Figure 4.

hMSC cell–cell signaling is enhanced in matrices with a higher loss tangent. A‐i) Representative immunofluorescence images of hMSCs cultured for 3 days on 2D PAAm hydrogels with DAPI (blue), actin (green), and N‐cadherin (red) staining, and ii) quantification of N‐cadherin expression by integrated density, n = 26. B) qPCR data from hMSCs cultured on 2D PAAm hydrogels for 3 days showing fold‐change in gene expression of N‐cadherin (left) and β‐catenin (right) relative to control with stronger elastic character (0.12 loss tangent samples) and normalized to GAPDH, n = 3. C) Representative images of DAPI‐stained hMSCs after 3 days of culture in 3D PEG‐MAL hydrogels.

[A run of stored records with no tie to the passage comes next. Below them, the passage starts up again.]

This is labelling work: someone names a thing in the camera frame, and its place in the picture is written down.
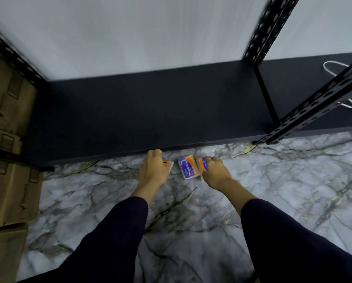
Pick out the black shelf board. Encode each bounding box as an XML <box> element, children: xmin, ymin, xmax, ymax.
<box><xmin>21</xmin><ymin>51</ymin><xmax>352</xmax><ymax>167</ymax></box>

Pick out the person's right hand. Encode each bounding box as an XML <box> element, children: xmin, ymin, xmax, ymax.
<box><xmin>202</xmin><ymin>156</ymin><xmax>234</xmax><ymax>191</ymax></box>

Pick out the orange blue floss packet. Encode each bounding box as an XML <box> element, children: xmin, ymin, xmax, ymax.
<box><xmin>177</xmin><ymin>155</ymin><xmax>199</xmax><ymax>180</ymax></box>
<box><xmin>196</xmin><ymin>156</ymin><xmax>214</xmax><ymax>174</ymax></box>
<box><xmin>161</xmin><ymin>157</ymin><xmax>174</xmax><ymax>174</ymax></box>

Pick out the black perforated shelf upright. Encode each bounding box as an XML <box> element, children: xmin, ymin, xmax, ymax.
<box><xmin>253</xmin><ymin>54</ymin><xmax>352</xmax><ymax>145</ymax></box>
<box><xmin>0</xmin><ymin>23</ymin><xmax>50</xmax><ymax>87</ymax></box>
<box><xmin>242</xmin><ymin>0</ymin><xmax>302</xmax><ymax>128</ymax></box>

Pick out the person's left forearm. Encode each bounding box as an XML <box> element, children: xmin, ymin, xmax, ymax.
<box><xmin>16</xmin><ymin>182</ymin><xmax>153</xmax><ymax>283</ymax></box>

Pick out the brown cardboard box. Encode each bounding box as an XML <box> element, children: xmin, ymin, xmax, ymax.
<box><xmin>0</xmin><ymin>127</ymin><xmax>44</xmax><ymax>228</ymax></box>
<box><xmin>0</xmin><ymin>48</ymin><xmax>38</xmax><ymax>136</ymax></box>
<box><xmin>0</xmin><ymin>224</ymin><xmax>28</xmax><ymax>283</ymax></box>

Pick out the person's left hand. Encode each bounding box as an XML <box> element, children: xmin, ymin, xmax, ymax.
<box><xmin>138</xmin><ymin>149</ymin><xmax>173</xmax><ymax>189</ymax></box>

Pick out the person's right forearm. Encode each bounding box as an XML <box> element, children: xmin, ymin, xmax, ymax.
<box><xmin>220</xmin><ymin>178</ymin><xmax>352</xmax><ymax>283</ymax></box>

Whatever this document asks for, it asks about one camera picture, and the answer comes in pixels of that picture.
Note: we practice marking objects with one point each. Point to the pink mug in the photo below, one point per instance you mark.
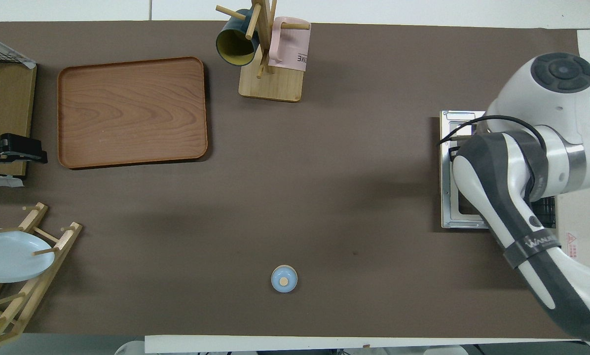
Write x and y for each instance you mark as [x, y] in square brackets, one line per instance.
[287, 49]

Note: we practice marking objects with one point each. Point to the wooden serving tray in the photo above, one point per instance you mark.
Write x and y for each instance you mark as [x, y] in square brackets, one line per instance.
[132, 113]

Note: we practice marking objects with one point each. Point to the brown table mat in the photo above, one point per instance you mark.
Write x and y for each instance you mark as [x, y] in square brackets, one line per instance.
[275, 197]

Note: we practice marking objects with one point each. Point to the wooden dish rack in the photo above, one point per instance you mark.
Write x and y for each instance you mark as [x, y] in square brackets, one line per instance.
[68, 236]

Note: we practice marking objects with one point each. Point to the light blue plate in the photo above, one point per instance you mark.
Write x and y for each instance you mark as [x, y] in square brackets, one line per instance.
[9, 256]

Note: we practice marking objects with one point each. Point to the dark blue mug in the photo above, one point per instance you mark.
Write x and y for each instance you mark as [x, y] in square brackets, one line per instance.
[233, 44]

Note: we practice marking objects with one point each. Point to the wooden mug tree stand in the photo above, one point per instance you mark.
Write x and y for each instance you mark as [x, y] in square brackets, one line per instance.
[275, 86]

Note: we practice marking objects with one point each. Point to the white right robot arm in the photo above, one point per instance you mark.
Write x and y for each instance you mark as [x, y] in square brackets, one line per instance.
[536, 108]

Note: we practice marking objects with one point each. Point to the wooden shelf box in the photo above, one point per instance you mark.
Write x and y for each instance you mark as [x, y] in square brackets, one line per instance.
[6, 98]

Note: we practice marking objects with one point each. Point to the white toaster oven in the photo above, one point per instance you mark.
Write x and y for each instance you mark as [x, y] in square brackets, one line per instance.
[447, 197]

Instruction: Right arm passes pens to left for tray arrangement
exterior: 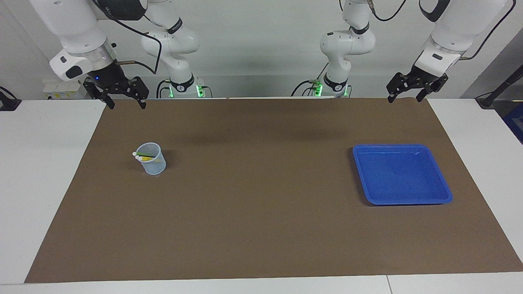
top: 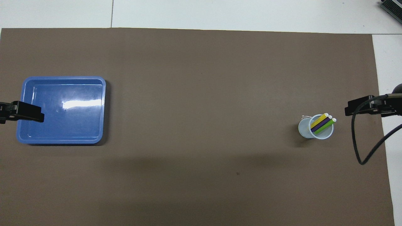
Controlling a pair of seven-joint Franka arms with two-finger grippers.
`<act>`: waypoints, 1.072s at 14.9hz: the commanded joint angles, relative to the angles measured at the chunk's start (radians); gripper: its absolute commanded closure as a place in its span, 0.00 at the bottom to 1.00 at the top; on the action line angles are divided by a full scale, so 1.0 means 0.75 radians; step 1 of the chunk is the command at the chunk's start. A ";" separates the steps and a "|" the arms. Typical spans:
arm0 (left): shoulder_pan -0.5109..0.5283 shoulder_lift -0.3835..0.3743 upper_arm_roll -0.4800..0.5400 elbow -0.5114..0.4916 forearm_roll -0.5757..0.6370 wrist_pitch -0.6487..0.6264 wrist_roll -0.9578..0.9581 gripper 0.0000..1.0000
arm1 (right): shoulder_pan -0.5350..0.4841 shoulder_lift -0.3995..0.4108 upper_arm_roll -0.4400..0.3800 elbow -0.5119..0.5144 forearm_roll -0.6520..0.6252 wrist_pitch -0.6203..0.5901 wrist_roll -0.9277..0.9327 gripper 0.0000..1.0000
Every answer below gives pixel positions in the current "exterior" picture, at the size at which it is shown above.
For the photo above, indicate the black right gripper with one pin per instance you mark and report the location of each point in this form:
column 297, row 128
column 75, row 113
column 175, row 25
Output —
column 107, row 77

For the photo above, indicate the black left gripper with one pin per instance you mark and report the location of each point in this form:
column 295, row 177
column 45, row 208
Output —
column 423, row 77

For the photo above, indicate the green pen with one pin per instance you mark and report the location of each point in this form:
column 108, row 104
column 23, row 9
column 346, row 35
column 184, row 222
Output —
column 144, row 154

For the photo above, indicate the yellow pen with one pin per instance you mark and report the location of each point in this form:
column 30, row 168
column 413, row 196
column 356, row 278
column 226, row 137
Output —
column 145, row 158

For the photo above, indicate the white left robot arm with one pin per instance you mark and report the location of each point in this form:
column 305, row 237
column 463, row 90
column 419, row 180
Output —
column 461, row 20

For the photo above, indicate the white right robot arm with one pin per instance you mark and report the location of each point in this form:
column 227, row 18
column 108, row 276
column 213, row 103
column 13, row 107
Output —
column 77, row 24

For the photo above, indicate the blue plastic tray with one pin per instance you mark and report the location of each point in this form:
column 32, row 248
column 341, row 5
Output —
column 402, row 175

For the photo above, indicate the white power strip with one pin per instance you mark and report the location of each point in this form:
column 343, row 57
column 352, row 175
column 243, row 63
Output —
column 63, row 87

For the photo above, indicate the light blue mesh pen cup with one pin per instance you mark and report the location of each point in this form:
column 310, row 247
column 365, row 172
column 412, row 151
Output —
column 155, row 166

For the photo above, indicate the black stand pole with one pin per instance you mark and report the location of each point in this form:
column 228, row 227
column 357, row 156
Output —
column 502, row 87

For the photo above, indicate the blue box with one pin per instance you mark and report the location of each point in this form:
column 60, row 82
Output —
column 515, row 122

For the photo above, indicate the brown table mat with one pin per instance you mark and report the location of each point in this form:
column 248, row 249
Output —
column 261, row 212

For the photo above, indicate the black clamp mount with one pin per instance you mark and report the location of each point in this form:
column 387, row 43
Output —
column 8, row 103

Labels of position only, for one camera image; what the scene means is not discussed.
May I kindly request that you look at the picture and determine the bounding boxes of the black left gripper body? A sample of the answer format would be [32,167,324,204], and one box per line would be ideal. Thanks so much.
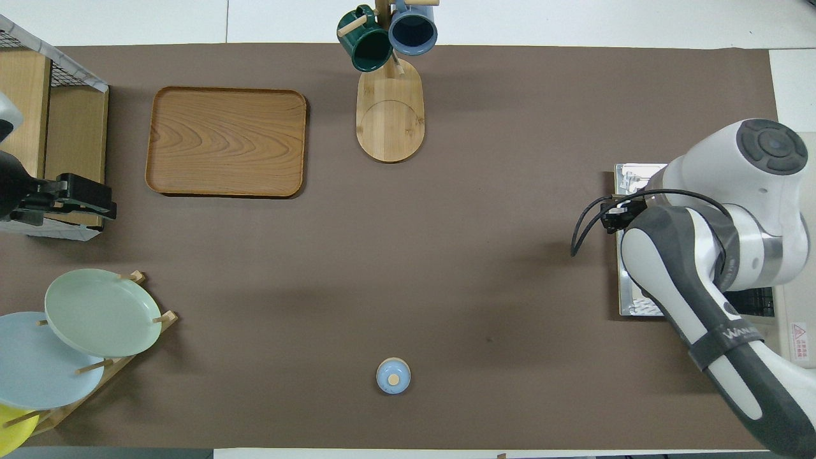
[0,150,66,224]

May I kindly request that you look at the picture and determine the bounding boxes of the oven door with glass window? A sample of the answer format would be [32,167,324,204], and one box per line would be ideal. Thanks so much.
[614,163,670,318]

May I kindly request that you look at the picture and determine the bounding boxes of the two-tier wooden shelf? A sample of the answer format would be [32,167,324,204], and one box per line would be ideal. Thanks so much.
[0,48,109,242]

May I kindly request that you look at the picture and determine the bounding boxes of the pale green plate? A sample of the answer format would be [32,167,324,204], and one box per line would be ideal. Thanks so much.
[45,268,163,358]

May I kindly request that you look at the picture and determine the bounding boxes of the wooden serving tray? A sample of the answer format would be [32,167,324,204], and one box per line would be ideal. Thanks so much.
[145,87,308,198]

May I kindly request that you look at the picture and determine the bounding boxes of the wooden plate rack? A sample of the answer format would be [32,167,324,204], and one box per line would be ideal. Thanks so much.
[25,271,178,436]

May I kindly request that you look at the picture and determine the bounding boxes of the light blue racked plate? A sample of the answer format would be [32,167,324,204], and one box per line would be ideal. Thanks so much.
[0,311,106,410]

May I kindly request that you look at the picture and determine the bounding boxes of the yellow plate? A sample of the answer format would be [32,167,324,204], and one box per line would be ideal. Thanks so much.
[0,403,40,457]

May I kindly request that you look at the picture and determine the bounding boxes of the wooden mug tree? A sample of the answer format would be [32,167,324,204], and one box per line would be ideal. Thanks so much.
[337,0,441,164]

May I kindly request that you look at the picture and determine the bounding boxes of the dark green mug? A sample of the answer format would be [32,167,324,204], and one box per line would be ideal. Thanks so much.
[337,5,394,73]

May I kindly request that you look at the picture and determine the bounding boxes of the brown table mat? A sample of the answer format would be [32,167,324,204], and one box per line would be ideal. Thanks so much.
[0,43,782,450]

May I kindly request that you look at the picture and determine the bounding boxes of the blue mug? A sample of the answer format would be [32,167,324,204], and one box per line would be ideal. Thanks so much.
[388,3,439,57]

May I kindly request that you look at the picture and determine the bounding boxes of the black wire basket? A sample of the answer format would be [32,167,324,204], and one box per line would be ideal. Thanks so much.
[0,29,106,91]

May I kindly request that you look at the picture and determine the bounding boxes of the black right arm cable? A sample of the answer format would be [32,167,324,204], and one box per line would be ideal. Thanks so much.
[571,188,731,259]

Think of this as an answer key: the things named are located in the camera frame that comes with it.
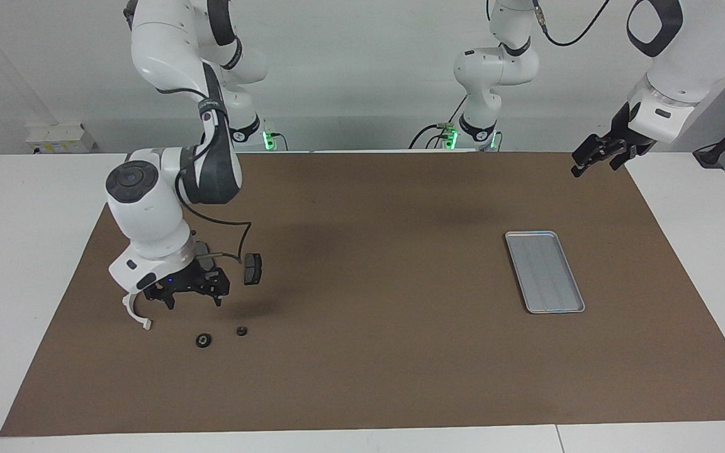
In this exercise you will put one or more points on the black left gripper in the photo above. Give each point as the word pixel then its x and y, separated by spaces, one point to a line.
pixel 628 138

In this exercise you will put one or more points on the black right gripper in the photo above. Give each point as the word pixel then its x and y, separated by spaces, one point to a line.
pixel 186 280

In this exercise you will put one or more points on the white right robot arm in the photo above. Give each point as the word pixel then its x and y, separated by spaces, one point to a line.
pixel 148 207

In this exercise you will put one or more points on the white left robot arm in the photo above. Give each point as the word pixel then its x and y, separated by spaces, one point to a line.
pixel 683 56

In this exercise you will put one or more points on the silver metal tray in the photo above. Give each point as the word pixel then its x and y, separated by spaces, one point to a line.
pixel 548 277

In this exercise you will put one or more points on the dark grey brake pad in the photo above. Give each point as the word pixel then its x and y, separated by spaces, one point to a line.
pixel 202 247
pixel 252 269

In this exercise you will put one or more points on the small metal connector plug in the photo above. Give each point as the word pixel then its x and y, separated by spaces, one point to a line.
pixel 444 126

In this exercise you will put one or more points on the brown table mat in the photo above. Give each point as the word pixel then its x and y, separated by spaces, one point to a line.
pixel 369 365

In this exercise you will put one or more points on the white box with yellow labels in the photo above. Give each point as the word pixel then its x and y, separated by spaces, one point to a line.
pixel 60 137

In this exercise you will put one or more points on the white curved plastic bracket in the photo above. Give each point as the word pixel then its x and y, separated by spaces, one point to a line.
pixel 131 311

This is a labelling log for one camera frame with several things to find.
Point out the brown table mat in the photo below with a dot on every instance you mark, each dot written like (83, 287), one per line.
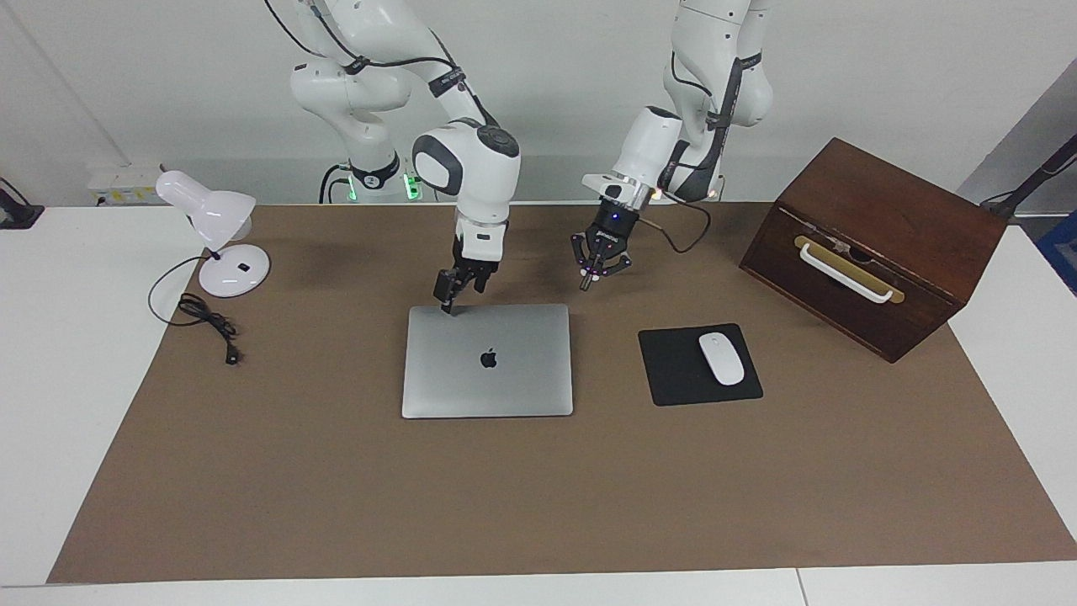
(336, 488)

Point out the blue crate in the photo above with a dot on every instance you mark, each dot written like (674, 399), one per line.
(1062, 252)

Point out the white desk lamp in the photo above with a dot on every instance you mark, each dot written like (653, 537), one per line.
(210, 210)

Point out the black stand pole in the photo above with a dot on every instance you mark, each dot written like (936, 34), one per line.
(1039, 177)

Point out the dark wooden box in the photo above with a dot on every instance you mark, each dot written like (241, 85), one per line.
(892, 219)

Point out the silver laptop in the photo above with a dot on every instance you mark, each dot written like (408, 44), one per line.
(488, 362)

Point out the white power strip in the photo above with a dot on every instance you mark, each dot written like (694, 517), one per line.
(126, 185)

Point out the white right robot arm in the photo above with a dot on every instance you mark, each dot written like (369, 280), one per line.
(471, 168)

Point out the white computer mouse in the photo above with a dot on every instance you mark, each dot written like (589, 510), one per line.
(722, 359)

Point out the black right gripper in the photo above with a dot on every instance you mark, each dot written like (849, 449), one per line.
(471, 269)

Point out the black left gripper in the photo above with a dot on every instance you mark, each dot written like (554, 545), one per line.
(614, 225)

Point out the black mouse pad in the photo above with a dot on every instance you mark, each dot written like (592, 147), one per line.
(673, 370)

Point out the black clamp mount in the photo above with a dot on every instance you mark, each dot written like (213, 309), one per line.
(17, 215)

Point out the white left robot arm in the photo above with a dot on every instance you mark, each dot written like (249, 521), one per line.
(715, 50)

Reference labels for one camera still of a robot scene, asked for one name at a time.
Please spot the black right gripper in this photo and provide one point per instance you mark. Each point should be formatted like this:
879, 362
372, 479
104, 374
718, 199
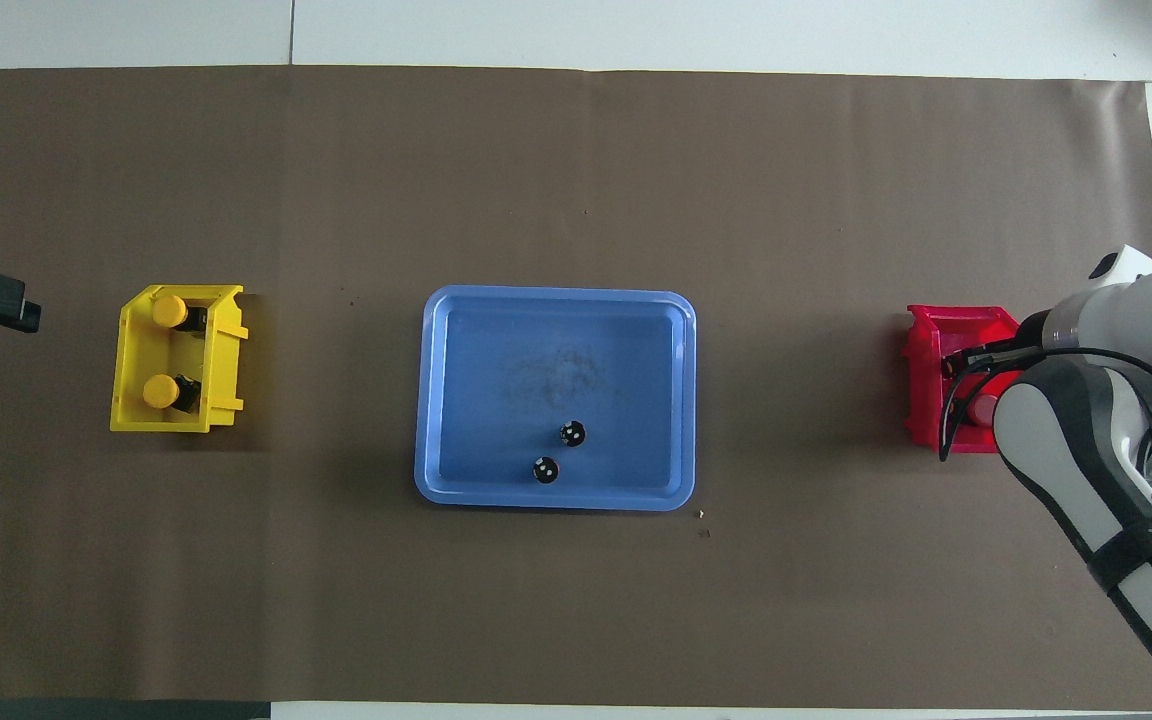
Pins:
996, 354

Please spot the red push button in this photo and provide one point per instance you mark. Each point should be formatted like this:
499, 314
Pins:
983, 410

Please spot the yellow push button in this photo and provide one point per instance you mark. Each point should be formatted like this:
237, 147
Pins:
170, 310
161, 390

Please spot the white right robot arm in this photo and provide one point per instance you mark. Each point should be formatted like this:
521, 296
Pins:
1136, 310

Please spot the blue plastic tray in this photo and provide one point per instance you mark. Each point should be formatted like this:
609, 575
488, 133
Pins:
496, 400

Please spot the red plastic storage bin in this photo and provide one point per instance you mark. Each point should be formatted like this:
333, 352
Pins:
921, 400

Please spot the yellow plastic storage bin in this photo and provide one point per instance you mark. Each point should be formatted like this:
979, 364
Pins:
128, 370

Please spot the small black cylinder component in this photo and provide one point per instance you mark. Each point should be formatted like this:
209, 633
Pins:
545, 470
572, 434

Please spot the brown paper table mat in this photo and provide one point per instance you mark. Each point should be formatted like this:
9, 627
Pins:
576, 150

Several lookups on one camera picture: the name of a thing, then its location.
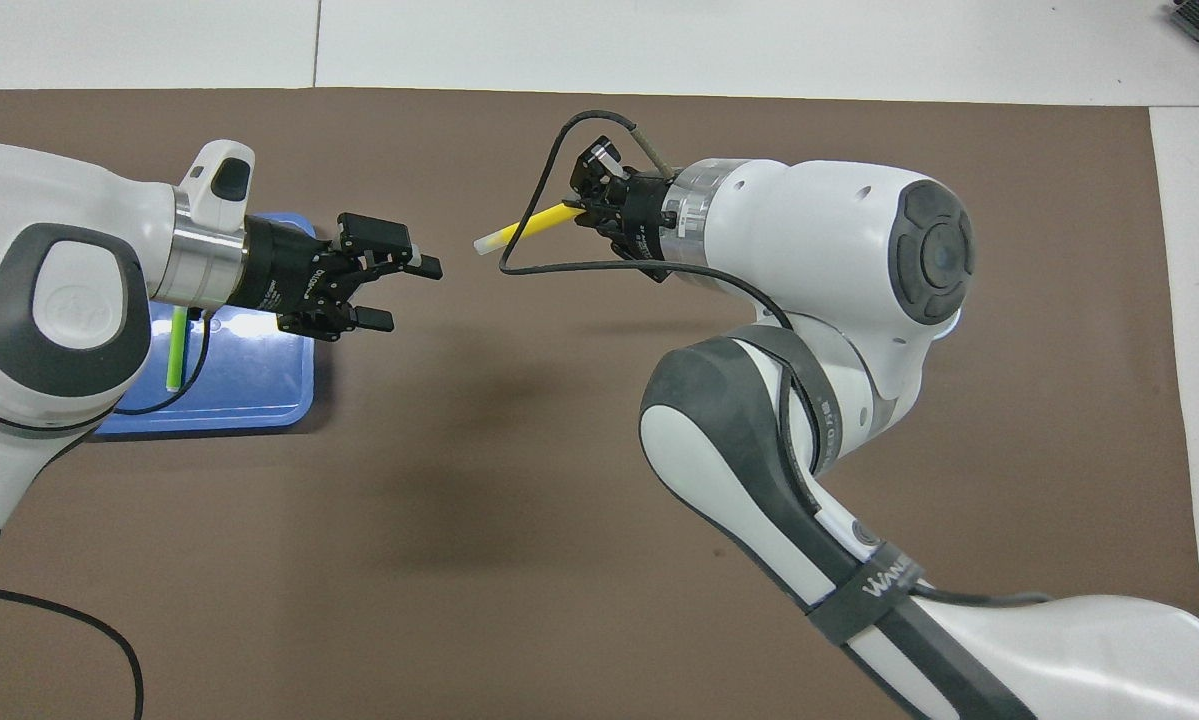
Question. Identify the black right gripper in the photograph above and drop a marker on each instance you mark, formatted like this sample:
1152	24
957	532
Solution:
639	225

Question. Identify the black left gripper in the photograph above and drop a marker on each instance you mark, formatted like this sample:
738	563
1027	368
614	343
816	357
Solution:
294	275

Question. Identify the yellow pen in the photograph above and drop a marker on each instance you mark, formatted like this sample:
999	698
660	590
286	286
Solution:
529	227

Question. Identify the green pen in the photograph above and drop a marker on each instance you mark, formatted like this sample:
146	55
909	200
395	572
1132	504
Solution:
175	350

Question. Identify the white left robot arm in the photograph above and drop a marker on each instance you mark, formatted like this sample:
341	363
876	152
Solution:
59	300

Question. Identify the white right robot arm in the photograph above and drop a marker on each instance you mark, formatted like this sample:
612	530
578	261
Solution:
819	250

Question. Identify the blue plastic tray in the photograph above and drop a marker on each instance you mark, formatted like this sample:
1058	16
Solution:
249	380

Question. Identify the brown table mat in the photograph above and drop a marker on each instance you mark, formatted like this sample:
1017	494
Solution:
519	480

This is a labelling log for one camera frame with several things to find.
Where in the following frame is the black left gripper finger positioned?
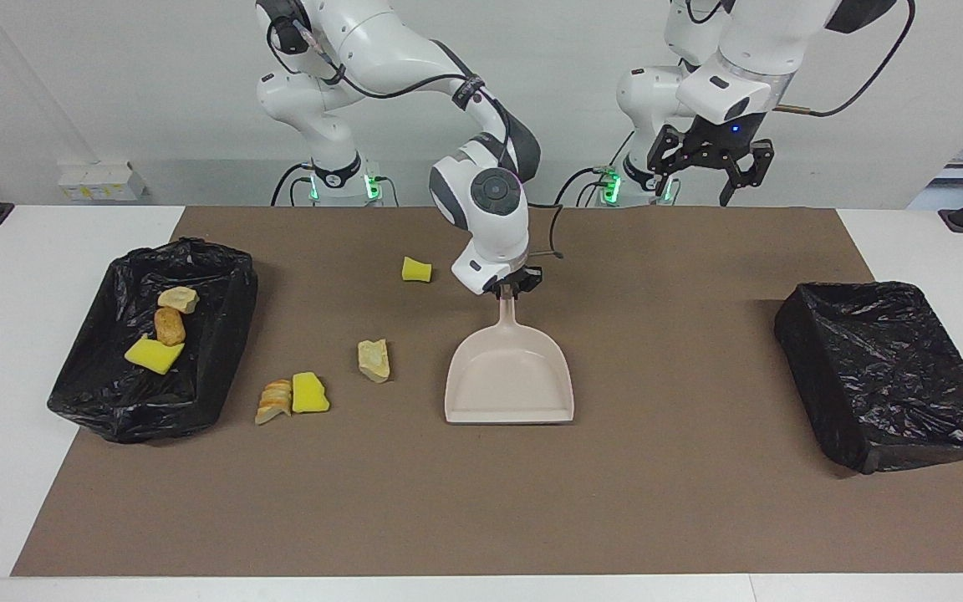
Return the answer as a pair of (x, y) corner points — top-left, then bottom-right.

D) qPCR data from hMSCs cultured in 3D PEG‐MAL hydrogels for 3 days showing fold‐change in gene expression of N‐cadherin (left) and β‐catenin (right) relative to the control with stronger elastic character (0.1 loss tangent samples) and normalized to GAPDH, n = 3. For all figures, data are represented as mean ± standard deviation, and differences are considered significant for p ≤ 0.05 using one‐way ANOVAs and t‐test for multiple and pairwise comparisons respectively (* p ≤ 0.05, ** p ≤ 0.01). Integrated density quantification was normalized to cell number based on the number of nuclei in each image. All hydrogels were functionalized with 2 mm RGD peptide to allow cell adhesion. All PEG‐MAL hydrogels were crosslinked using peptide ratios of 1% VPM and 99% scrambled VPM. Scale bars = 20 µm.